A Dilemma Called iPad Pro

2023-08-12 14:00:00

As someone who is very tech-savvy, I occasionally get carried away with innovative ideas that end up failing. Some recent examples were the Snap Spectacles (who are still alive), the LG Wing and the Essential Gem.

Despite their failures, these are some of my favorite products of the last few years for one simple reason: they took a risk and tried something different.

On the left, the LG Wing, a rotatable phone with two screens; on the right, the Essential Gem | Photograph: The Verge

In Samsung’s case, I see a bit of that with the line Galaxy Z. Although I still think that this whole category is an interesting technological exercise to solve a problem that nobody has, Samsung continues to update the devices, annually eliminating its main problems. I wrote about it recently in this article.

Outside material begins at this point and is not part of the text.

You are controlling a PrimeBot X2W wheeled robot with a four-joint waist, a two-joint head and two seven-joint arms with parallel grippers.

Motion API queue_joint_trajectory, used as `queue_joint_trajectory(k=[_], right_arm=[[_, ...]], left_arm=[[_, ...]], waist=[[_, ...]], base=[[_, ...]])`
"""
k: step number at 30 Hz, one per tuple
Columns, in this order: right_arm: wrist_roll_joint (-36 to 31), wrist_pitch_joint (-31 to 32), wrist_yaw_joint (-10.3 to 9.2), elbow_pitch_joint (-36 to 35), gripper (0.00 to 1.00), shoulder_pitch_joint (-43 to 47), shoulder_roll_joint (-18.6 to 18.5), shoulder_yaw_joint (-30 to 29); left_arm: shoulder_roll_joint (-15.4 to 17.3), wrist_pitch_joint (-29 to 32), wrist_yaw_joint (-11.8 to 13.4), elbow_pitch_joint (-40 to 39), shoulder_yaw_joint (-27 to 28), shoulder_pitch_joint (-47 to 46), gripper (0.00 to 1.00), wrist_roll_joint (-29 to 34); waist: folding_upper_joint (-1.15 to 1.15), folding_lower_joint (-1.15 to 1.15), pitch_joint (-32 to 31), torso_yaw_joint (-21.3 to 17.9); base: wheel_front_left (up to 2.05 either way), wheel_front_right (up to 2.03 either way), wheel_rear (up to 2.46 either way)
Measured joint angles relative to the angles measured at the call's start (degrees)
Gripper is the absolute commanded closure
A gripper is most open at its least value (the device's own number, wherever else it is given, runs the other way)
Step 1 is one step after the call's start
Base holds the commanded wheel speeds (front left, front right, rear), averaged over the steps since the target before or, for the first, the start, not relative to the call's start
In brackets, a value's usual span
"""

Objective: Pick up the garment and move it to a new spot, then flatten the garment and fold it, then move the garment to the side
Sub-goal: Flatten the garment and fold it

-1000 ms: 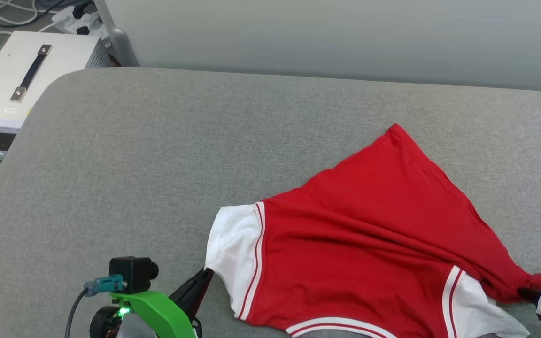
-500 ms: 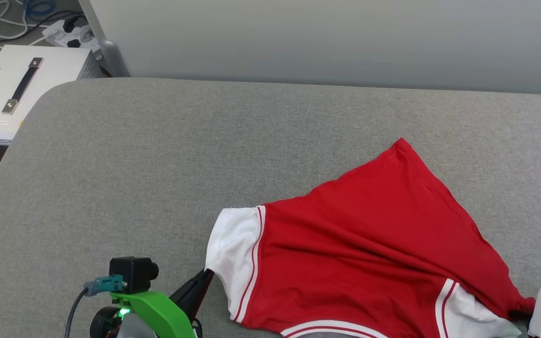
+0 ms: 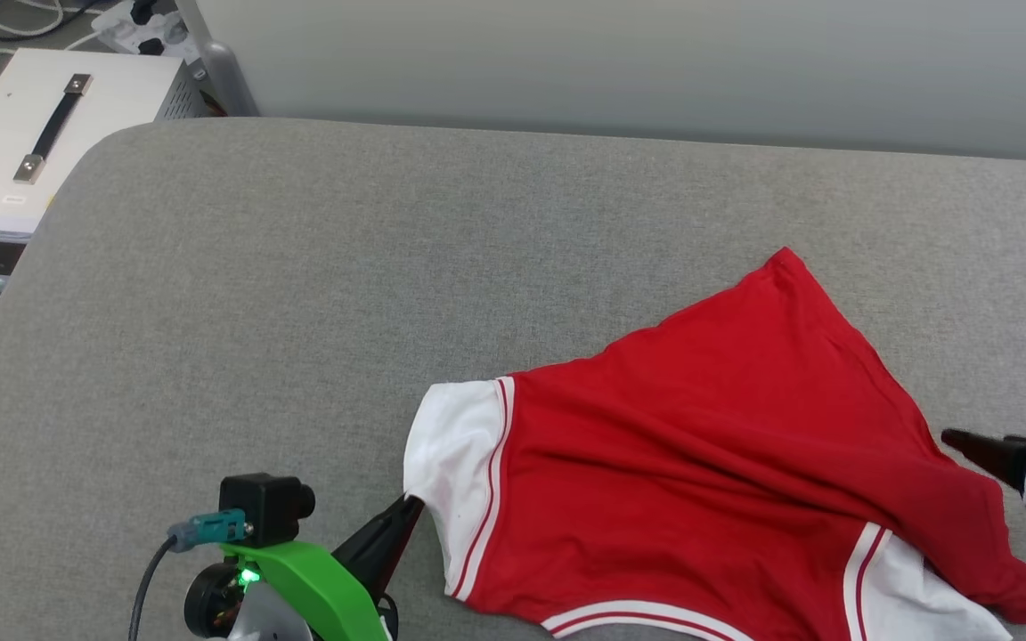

And what about Apple? It would be easy to say that the Vision Pro is this innovative and potentially cretinous product. But, in reality, there is another product occupying this space, insisting for almost ten years that it is the future. I speak, of course, of iPad Pro.

After its release in 2015, I was 100% sold on the idea of ​​working only on the iPad Pro. I retired my Mac, bought the Smart Keyboardadapters, or Apple Pencilmore adapters and I dived into the world of automation with Workflow (today, shortcuts), IFTTT, Zapier and the like to get around iOS limitations that prevented me from working on an iPad made for… working.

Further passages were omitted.